== TASK ==
Each record in the listing below is to be duplicated exactly.

------

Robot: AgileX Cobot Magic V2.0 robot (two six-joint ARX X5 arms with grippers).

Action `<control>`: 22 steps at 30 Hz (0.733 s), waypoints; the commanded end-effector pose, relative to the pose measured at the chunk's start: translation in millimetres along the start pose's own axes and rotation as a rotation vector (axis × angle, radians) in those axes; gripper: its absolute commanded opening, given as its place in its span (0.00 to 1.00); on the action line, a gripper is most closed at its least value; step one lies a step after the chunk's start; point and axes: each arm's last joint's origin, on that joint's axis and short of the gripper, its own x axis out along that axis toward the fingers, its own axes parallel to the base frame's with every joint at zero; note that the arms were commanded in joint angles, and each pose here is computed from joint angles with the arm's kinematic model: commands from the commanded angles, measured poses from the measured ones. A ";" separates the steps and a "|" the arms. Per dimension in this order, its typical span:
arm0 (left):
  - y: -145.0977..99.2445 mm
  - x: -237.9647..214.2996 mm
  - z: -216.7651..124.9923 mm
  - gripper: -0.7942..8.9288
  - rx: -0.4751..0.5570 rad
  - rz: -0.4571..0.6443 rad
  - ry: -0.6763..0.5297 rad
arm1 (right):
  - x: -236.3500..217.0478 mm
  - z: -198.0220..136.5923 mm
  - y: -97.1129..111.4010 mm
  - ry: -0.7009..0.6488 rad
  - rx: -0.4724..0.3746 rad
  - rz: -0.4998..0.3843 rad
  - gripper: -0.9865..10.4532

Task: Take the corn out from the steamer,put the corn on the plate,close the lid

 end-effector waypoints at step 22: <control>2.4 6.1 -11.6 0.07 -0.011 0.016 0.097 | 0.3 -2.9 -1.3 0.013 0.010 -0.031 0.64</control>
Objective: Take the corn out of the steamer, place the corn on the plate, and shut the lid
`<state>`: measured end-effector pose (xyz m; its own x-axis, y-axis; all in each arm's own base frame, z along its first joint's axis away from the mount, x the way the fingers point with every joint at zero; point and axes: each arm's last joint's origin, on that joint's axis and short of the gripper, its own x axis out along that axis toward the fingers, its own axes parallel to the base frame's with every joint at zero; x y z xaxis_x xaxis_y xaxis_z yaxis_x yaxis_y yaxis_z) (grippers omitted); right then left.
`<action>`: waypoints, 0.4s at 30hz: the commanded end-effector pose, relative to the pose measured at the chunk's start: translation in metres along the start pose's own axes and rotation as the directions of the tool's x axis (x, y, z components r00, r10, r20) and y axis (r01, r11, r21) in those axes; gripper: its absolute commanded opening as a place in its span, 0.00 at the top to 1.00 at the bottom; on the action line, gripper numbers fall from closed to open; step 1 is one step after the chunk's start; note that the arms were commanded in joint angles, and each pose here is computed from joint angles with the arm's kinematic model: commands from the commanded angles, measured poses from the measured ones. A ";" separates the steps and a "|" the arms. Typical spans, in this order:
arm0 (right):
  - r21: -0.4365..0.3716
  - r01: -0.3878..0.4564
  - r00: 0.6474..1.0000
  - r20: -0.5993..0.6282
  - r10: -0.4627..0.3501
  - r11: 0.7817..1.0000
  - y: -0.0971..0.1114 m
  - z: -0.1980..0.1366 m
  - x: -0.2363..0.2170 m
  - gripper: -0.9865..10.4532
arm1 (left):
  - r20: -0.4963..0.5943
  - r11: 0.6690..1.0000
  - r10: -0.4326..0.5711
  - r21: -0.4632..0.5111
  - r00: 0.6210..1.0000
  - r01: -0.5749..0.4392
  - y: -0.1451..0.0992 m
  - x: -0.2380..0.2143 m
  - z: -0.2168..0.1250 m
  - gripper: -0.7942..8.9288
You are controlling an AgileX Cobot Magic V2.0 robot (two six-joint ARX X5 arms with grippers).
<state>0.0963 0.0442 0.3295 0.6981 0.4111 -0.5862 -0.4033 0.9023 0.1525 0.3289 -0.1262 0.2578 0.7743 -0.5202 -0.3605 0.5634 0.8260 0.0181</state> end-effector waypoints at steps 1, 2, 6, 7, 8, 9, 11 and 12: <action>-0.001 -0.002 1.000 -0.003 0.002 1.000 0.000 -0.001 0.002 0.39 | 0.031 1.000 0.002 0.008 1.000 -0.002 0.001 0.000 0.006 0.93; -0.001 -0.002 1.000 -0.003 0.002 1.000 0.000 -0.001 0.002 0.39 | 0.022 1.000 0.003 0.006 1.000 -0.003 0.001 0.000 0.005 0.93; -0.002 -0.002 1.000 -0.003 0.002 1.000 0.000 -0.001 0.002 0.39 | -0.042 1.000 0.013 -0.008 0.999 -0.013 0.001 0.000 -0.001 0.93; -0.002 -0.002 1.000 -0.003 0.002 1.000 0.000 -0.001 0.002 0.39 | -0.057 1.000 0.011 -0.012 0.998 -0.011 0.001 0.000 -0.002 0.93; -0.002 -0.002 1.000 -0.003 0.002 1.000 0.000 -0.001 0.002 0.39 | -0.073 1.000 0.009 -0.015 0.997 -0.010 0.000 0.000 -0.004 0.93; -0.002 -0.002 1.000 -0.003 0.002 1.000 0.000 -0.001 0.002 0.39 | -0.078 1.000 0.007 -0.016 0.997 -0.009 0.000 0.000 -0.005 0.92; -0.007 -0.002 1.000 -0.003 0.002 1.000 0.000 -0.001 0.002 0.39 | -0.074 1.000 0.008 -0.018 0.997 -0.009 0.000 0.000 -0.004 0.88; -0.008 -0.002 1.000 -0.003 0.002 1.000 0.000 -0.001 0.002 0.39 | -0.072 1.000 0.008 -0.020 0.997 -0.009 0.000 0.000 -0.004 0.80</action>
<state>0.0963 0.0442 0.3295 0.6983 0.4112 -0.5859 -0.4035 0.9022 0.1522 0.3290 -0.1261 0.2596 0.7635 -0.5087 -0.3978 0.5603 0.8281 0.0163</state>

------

== ANSWER SPACE ==
Robot: AgileX Cobot Magic V2.0 robot (two six-joint ARX X5 arms with grippers).

Action `<control>`: 22 steps at 30 Hz (0.733 s), waypoints; the commanded end-effector pose, relative to the pose measured at the chunk's start: translation in millimetres along the start pose's own axes and rotation as a rotation vector (axis × angle, radians) in those axes; gripper: its absolute commanded opening, given as its place in its span (0.00 to 1.00); on the action line, a gripper is most closed at its least value; step one lies a step after the chunk's start; point and axes: each arm's last joint's origin, on that joint's axis and short of the gripper, its own x axis out along that axis toward the fingers, its own axes parallel to the base frame's with every joint at zero; note that the arms were commanded in joint angles, and each pose here is computed from joint angles with the arm's kinematic model: commands from the commanded angles, measured poses from the measured ones. A ";" separates the steps and a "|" the arms. Per dimension in this order, its typical span:
arm0 (left):
  - y: -145.0977..99.2445 mm
  - x: -237.9647..214.2996 mm
  - z: -216.7651..124.9923 mm
  - gripper: -0.7942..8.9288
  - rx: -0.4751..0.5570 rad
  - rz: -0.4571..0.6443 rad
  - ry: -0.6763..0.5297 rad
arm1 (right):
  - x: -236.3500..217.0478 mm
  - z: -198.0220..136.5923 mm
  - y: -97.1129..111.4010 mm
  - ry: -0.7009..0.6488 rad
  - rx: -0.4724..0.3746 rad
  - rz: -0.4998..0.3843 rad
  - gripper: -0.9865..10.4532

Task: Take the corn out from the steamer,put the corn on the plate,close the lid

 end-effector waypoints at step 22: <control>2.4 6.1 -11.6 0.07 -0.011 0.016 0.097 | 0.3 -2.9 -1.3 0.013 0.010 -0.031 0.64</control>
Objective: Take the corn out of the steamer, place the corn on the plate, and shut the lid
`<state>`: measured end-effector pose (xyz m; its own x-axis, y-axis; all in each arm's own base frame, z along its first joint's axis away from the mount, x the way the fingers point with every joint at zero; point and axes: each arm's last joint's origin, on that joint's axis and short of the gripper, its own x axis out along that axis toward the fingers, its own axes parallel to the base frame's with every joint at zero; x y z xaxis_x xaxis_y xaxis_z yaxis_x yaxis_y yaxis_z) (grippers omitted); right then left.
`<action>`: waypoints, 0.4s at 30hz: the commanded end-effector pose, relative to the pose measured at the chunk's start: translation in metres along the start pose's own axes and rotation as the directions of the tool's x axis (x, y, z components r00, r10, r20) and y axis (r01, r11, r21) in those axes; gripper: its absolute commanded opening as a place in its span, 0.00 at the top to 1.00 at the bottom; on the action line, gripper numbers fall from closed to open; step 1 is one step after the chunk's start; note that the arms were commanded in joint angles, and each pose here is computed from joint angles with the arm's kinematic model: commands from the commanded angles, measured poses from the measured ones. A ";" separates the steps and a "|" the arms. Typical spans, in this order:
arm0 (right):
  - r21: -0.4365..0.3716
  - r01: -0.3878..0.4564
  - r00: 0.6474..1.0000
  - r20: -0.5993..0.6282
  - r10: -0.4627..0.3501
  - r11: 0.7817..1.0000
  - y: -0.0971..0.1114 m
  - z: -0.1980..0.1366 m
  - x: -0.2363..0.2170 m
  - gripper: -0.9865..10.4532
arm1 (left):
  - r20: -0.4963..0.5943
  - r11: 0.6690..1.0000
  - r10: -0.4326..0.5711
  - r21: -0.4632..0.5111
  - r00: 0.6210..1.0000
  - r01: -0.5749..0.4392
  - y: -0.1451..0.0992 m
  - x: -0.2380..0.2143 m
  - z: -0.2168..0.1250 m
  - gripper: -0.7942..8.9288
You are controlling an AgileX Cobot Magic V2.0 robot (two six-joint ARX X5 arms with grippers).
<state>0.0963 0.0442 0.3295 0.6981 0.4111 -0.5862 -0.4033 0.9023 0.1525 0.3289 -0.1262 0.2578 0.7743 -0.5202 -0.3605 0.5634 0.8260 0.0181</state> end-effector waypoints at steps 1, 2, 6, 7, 8, 9, 11 and 12: <action>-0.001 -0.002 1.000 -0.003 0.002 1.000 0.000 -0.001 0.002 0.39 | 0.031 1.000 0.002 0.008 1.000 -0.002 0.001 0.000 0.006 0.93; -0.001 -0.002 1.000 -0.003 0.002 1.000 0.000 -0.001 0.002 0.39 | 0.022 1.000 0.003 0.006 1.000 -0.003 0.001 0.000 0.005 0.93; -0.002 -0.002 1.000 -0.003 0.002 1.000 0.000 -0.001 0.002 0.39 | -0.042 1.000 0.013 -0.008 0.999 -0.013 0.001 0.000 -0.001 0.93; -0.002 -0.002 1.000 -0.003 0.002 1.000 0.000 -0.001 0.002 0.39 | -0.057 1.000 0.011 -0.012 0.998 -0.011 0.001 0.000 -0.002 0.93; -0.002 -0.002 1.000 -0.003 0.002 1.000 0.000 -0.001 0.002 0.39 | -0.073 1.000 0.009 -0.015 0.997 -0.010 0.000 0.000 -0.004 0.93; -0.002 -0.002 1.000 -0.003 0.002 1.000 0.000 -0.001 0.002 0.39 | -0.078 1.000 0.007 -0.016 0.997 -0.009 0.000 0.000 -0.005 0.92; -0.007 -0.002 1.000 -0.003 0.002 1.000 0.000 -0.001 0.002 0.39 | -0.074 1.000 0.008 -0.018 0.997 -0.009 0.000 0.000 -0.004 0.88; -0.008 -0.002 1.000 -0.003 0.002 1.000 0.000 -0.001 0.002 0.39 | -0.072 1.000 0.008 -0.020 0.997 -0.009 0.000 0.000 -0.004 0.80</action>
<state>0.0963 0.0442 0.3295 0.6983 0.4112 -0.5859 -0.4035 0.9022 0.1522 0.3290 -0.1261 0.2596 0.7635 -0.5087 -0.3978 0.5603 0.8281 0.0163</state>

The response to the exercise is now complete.